Directions for this task: Set every line of the data down again exactly, and keep the pictures out.
• • • • • • •
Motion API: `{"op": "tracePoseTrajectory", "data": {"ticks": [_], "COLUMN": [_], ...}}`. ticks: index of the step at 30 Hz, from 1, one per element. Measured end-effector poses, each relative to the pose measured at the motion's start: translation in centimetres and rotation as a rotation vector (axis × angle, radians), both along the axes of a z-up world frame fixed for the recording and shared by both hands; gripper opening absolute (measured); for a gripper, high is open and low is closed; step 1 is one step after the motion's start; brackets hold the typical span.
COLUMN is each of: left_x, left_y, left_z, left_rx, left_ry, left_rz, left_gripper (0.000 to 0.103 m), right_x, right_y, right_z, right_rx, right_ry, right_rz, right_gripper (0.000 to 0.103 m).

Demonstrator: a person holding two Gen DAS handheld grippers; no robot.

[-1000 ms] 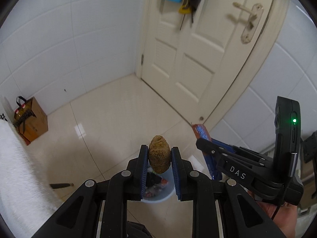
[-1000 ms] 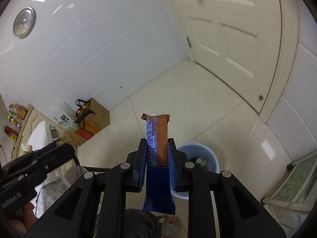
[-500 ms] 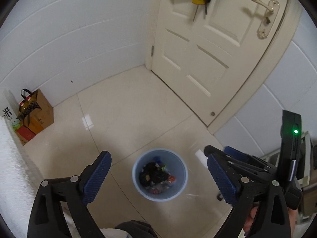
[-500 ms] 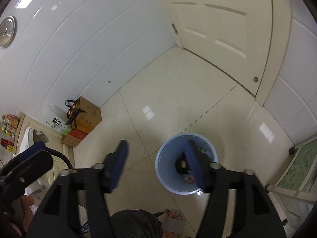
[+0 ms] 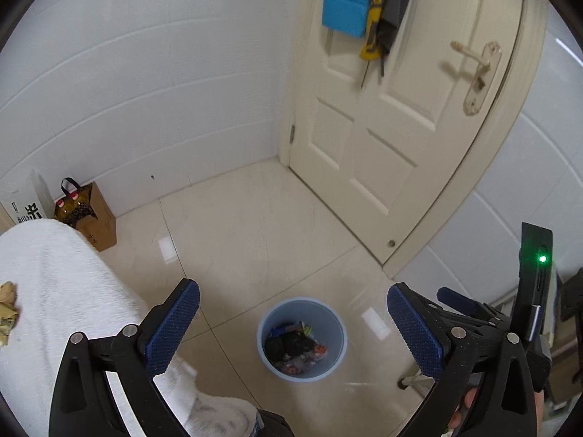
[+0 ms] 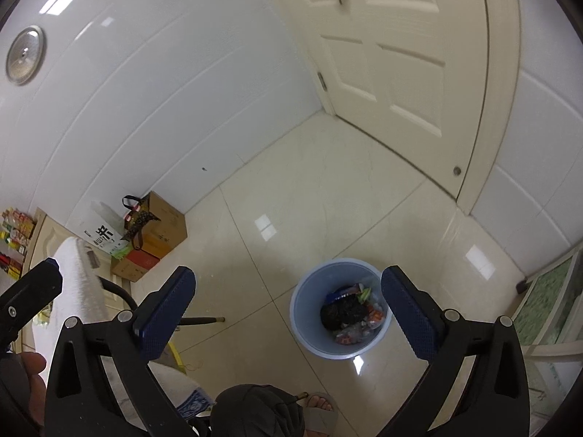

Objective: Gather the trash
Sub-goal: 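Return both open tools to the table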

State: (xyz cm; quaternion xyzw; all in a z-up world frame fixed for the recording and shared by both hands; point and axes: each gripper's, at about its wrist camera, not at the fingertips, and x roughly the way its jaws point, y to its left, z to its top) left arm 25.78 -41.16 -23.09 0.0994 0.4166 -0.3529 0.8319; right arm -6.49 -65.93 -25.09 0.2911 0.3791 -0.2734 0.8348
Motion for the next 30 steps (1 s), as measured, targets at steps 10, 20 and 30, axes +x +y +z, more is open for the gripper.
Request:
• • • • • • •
Answer space:
Motion API: `{"op": "tracePoseTrajectory", "data": {"ticks": [_], "COLUMN": [_], ...}}`. ticks: index of the step at 30 Hz, from 1, one per element. Measured end-effector poses, each relative to the pose measured at the motion's start: translation in centimetres and rotation as a rotation vector (axis × angle, radians), both along the axes of a z-up world frame fixed for the recording and shared by both hands; gripper opening absolute (measured); for a gripper, high is open and low is closed; step 1 is one step after the motion's start; brackets hold the typical span.
COLUMN is each of: left_x, left_y, left_z, left_rx, left_ry, left_rz, left_gripper (0.000 to 0.103 m), right_x, right_y, right_z, right_rx, right_ry, right_rz, right_gripper (0.000 to 0.103 m).

Demonstrator: a person holding two Gen DAS handheld grippers; no robot.

[-1000 ms] 
[-1000 ms] 
[-500 ms] 
[-500 ms] 
[+0 ms] 
[+0 ms] 

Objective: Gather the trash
Sub-goal: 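Return both open tools to the table
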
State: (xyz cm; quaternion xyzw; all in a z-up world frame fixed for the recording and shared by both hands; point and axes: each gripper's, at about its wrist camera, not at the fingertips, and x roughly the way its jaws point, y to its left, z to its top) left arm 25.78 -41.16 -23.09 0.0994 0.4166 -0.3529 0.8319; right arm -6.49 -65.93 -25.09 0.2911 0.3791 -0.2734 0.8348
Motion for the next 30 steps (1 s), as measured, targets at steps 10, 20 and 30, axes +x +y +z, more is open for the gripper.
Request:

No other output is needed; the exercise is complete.